Wherever "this" shows up in the records below, copy the whole line.

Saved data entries
───

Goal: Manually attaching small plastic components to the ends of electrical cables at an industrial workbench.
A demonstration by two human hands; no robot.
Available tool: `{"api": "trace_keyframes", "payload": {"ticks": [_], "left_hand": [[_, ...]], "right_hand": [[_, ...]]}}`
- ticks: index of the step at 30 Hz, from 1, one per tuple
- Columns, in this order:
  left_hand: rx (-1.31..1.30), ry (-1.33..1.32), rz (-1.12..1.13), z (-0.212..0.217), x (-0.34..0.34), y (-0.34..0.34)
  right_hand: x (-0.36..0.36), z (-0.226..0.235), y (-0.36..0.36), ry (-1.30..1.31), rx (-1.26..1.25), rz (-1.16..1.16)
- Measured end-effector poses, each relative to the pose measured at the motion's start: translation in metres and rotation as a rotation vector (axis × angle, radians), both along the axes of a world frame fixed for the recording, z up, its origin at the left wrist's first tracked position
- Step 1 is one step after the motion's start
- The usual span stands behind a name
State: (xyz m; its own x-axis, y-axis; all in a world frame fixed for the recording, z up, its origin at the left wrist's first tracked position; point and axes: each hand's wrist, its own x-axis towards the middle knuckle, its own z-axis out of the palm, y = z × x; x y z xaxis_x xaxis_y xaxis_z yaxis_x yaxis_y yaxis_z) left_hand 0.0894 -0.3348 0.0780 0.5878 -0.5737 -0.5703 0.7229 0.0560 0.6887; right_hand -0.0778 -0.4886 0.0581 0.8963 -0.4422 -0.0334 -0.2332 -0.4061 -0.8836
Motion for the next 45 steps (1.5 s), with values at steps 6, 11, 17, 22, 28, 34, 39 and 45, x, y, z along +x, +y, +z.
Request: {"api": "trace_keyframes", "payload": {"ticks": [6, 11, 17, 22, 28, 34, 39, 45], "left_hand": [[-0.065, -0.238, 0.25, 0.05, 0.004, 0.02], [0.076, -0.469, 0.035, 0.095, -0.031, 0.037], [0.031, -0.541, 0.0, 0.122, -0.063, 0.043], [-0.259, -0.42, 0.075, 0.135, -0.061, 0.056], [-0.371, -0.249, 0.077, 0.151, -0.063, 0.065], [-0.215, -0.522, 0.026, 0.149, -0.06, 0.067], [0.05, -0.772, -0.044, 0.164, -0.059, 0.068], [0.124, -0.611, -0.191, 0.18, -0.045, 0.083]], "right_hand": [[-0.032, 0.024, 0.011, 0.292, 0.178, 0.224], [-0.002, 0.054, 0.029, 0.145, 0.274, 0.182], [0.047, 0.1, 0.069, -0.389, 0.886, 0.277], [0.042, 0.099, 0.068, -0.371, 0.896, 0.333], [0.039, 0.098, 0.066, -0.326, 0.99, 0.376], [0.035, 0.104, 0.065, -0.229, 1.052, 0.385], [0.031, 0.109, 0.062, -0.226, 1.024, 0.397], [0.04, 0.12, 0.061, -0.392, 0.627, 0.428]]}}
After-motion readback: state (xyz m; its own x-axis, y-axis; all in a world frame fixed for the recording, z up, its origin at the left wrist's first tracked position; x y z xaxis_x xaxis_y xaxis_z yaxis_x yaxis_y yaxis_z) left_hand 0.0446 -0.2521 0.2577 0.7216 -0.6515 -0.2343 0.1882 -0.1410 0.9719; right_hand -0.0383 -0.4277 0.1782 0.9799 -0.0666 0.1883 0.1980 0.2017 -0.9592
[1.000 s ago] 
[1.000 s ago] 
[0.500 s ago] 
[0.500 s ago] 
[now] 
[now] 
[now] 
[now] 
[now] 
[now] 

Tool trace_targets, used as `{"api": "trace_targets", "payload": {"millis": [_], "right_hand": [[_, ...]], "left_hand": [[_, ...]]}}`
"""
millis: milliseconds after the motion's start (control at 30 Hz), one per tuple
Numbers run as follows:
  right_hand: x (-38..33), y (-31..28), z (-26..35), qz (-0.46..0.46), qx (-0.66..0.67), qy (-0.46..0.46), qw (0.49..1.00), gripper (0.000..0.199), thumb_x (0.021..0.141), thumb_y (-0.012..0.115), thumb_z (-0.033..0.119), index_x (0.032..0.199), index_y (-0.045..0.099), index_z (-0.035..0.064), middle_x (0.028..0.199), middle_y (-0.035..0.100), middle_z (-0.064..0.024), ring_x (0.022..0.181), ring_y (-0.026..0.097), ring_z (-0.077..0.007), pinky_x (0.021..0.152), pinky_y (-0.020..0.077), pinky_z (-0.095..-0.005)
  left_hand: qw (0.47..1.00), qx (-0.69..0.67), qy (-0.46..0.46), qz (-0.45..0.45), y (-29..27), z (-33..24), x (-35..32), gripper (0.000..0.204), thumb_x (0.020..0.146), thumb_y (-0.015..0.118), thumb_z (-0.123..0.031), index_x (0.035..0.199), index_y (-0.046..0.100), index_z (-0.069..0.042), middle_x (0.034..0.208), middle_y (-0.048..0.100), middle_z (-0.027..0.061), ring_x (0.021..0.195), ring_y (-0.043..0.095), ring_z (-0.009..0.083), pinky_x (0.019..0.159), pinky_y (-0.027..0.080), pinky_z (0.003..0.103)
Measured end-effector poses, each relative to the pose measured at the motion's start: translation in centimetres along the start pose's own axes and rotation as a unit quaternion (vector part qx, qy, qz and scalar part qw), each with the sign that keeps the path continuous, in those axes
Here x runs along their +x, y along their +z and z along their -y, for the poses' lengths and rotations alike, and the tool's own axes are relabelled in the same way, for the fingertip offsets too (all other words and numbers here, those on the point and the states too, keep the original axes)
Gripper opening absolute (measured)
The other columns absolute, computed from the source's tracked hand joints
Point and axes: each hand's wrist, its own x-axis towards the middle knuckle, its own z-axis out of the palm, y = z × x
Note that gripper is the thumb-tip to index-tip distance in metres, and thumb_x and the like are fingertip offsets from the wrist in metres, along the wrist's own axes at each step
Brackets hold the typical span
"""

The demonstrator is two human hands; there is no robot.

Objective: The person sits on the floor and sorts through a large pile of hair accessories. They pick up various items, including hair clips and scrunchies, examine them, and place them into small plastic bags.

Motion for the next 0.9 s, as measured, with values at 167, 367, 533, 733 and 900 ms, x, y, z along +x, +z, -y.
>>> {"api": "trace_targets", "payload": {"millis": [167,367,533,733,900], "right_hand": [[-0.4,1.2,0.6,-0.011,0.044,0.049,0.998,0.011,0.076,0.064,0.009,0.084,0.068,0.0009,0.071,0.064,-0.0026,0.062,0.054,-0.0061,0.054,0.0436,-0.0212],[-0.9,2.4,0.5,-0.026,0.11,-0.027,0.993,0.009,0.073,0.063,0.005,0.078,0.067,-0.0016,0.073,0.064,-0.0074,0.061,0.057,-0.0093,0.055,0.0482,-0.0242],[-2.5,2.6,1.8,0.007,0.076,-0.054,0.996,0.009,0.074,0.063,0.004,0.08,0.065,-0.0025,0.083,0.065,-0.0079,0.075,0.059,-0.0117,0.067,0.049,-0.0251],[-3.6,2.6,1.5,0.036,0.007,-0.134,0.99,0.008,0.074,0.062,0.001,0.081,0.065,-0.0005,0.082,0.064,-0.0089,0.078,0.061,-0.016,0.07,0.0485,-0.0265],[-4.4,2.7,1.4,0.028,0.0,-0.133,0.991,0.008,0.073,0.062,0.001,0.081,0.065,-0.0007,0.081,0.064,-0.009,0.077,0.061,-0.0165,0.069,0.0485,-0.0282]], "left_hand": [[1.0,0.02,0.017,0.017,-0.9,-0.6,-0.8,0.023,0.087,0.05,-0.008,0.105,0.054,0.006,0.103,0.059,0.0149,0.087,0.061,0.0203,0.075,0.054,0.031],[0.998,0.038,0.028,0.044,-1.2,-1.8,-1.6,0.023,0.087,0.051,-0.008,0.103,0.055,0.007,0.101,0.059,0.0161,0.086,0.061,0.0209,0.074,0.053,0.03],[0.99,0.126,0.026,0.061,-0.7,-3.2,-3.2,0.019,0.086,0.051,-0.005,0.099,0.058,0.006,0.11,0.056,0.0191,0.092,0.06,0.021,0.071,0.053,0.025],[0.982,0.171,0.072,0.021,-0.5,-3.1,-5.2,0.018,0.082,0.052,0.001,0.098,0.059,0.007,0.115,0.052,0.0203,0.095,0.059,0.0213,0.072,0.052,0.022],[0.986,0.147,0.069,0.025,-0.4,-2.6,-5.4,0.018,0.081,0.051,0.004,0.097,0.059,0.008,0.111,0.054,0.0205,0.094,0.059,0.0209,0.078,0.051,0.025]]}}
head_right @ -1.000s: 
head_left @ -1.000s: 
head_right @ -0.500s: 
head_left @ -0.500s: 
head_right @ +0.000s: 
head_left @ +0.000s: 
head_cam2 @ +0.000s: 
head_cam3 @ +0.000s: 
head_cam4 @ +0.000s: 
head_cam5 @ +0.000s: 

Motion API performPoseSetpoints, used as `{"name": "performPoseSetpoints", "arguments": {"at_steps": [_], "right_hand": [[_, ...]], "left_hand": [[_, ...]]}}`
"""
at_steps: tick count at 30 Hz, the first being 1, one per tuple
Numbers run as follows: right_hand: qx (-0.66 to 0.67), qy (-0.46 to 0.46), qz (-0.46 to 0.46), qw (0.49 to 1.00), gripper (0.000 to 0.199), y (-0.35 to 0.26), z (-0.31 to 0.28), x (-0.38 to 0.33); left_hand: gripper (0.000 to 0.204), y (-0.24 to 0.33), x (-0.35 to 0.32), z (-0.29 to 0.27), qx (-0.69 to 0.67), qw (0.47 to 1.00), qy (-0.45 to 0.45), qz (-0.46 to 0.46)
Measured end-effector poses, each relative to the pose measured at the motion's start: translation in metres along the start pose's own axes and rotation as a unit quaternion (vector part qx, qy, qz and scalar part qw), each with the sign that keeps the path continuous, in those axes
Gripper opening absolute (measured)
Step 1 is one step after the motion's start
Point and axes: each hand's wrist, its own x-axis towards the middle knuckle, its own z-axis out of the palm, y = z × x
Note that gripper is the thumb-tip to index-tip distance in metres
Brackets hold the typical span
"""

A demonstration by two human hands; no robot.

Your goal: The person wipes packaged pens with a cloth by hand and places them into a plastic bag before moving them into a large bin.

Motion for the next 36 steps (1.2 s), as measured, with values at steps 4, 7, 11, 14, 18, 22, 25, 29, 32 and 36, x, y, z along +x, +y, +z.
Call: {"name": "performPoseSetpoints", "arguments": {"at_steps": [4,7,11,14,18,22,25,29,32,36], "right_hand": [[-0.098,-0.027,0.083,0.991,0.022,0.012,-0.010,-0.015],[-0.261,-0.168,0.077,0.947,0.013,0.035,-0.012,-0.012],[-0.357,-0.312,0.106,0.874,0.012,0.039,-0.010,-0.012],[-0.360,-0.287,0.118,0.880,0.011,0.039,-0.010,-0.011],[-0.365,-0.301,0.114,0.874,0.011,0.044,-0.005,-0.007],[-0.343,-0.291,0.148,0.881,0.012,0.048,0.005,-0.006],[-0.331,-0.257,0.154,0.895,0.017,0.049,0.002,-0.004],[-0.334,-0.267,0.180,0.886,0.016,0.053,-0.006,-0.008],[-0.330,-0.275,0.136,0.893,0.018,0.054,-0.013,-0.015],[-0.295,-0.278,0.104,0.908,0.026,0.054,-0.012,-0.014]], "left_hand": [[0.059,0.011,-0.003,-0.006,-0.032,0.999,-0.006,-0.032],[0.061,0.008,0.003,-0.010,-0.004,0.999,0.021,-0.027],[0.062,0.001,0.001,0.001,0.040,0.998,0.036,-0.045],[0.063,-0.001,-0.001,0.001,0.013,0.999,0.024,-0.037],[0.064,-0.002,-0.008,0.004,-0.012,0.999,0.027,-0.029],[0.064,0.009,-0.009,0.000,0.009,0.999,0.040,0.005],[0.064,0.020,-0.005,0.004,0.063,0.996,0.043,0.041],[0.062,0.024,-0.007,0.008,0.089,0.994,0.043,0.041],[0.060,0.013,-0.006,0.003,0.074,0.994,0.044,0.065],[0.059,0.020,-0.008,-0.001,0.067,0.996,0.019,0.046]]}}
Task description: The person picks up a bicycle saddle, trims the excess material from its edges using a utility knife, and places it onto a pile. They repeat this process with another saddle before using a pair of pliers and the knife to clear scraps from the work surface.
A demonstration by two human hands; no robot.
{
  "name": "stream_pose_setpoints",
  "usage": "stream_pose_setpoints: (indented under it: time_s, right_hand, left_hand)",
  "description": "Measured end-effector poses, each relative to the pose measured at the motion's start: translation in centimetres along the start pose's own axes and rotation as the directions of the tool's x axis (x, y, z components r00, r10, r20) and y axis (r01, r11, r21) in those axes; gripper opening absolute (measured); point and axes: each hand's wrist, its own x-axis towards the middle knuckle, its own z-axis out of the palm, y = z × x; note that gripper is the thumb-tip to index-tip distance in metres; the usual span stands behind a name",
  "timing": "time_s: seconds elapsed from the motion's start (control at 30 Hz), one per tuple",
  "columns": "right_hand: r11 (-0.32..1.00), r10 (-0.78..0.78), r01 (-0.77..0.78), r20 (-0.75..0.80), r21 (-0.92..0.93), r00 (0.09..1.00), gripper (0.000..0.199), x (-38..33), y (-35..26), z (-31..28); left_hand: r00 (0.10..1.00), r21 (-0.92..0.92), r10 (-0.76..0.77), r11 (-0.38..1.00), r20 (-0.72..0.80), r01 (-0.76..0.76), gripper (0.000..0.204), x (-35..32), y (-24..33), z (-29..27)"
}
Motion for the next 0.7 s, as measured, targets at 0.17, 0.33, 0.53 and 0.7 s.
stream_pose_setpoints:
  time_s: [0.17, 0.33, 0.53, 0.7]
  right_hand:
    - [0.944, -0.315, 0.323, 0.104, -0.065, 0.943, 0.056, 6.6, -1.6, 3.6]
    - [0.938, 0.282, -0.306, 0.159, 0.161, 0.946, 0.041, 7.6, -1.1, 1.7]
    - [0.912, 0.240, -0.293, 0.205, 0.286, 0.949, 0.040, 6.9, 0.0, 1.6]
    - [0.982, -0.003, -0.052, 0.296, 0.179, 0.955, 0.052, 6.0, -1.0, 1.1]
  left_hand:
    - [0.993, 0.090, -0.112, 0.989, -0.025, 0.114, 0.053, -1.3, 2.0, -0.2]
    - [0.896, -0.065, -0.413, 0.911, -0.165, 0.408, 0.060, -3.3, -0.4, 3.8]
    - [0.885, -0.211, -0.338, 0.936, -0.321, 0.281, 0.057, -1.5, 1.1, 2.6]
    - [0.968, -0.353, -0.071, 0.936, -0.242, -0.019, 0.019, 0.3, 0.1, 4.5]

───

→ Response
- Columns, in this order:
Task description: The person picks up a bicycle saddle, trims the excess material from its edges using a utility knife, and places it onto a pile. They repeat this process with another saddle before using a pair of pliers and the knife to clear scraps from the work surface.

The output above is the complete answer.